(TO DO) Copy each line below in which the string "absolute" occurs.

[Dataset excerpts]
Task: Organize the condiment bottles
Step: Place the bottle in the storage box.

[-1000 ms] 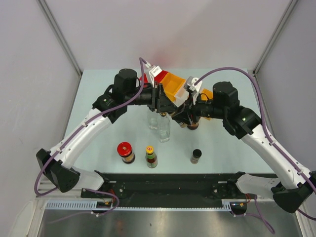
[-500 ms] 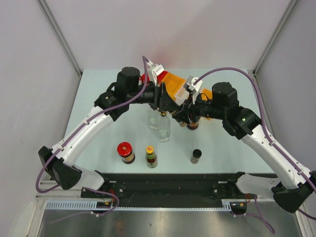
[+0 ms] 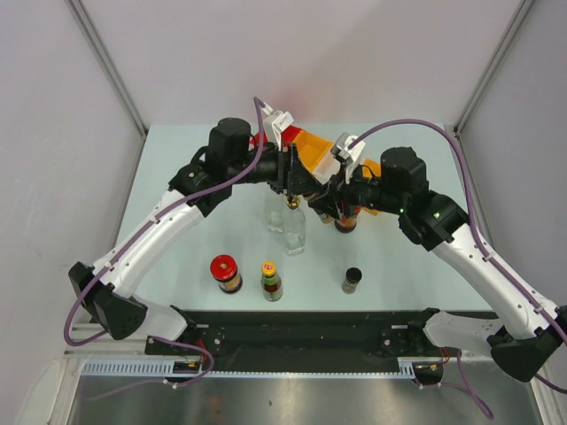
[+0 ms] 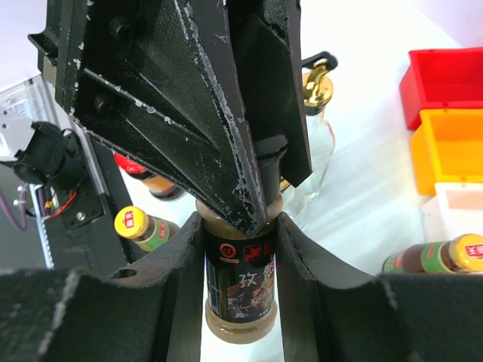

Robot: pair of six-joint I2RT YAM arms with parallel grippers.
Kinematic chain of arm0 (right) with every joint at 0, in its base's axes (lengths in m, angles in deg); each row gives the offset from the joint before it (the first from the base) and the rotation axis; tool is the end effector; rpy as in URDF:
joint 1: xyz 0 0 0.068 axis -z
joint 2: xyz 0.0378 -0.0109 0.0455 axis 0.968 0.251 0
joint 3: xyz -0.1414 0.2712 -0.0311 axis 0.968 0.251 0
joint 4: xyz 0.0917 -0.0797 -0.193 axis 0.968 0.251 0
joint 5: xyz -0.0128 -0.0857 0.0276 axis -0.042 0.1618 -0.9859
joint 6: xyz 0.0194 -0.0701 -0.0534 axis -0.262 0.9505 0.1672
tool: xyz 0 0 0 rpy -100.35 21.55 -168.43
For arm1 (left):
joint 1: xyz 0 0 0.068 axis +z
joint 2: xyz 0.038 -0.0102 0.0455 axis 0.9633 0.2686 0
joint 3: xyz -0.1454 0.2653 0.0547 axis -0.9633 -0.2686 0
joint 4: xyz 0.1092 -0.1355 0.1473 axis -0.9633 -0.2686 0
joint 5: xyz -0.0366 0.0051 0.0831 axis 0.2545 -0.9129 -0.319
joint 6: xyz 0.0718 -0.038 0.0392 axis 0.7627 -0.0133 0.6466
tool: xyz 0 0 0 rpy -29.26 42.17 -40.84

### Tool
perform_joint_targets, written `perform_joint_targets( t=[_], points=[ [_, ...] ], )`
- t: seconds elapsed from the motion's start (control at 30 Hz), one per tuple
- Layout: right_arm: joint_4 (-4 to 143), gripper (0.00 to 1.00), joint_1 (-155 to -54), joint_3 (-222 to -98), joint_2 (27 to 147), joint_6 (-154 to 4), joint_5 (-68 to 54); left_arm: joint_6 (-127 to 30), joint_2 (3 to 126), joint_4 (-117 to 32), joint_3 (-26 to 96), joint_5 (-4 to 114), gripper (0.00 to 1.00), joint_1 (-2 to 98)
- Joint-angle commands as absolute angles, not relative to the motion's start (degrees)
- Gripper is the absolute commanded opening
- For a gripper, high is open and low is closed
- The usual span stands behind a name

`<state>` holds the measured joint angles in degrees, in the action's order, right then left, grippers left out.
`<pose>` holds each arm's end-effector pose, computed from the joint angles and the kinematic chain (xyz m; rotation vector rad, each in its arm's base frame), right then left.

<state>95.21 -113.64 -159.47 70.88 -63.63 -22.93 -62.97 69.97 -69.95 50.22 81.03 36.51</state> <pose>0.1611 0.1679 0.4390 -0.9633 1.6427 0.7864 0.2125 -0.2227 0.4494 0.6495 1.9515 -1.2900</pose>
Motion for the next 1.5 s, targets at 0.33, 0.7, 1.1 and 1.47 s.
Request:
perform_joint_targets(
  t=[0.33, 0.7, 1.1, 1.47],
  points=[
    [89.9, 0.8, -112.6, -161.5, 70.3, -65.2, -11.7, -61.5, 74.5, -73.6, 61.1, 75.3, 0.0, 36.1],
    [93.1, 0.96, -103.4, -160.8, 65.1, -70.7, -4.0, -60.4, 85.2, -74.6, 72.3, 63.4, 0.0, 36.1],
    [96.4, 0.98, -89.6, -155.3, 59.0, -80.6, 7.8, -59.1, 110.7, -79.2, 97.7, 47.1, 0.0, 36.0],
    [91.4, 0.42, -87.2, -150.2, 69.7, -85.7, 5.0, -53.4, 118.2, -69.5, 98.7, 35.4, 0.0, 36.0]
  ],
)
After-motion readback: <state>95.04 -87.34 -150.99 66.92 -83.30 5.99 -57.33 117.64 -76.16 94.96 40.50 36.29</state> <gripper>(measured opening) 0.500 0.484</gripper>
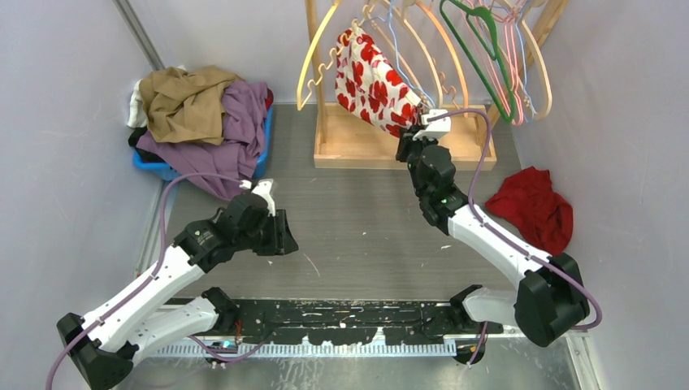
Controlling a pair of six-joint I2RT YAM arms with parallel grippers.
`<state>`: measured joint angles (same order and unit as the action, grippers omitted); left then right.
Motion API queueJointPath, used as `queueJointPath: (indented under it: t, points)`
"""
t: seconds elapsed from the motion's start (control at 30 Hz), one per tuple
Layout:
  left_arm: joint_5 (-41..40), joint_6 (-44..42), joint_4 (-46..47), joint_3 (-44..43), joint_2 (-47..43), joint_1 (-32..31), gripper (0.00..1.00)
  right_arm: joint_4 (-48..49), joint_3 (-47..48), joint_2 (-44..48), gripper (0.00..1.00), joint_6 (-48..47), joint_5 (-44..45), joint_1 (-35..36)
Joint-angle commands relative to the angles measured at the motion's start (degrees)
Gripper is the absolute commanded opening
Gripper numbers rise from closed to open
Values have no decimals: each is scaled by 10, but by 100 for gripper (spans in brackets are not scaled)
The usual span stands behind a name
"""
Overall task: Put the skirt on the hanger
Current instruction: Place the hanger at the clothesline.
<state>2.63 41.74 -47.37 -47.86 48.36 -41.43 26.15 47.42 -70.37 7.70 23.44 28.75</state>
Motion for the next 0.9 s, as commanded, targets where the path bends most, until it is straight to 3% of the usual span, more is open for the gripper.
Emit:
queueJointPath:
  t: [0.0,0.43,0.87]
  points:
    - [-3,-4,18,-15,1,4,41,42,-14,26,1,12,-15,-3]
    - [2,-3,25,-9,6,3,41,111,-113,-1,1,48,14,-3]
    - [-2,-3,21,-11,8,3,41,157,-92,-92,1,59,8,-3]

(RESULT OF THE EXERCISE)
- Joint-angle commands as absolute angles, not relative to the motion's start (degrees)
- Gripper is the absolute commanded opening
Gripper is the absolute commanded opening

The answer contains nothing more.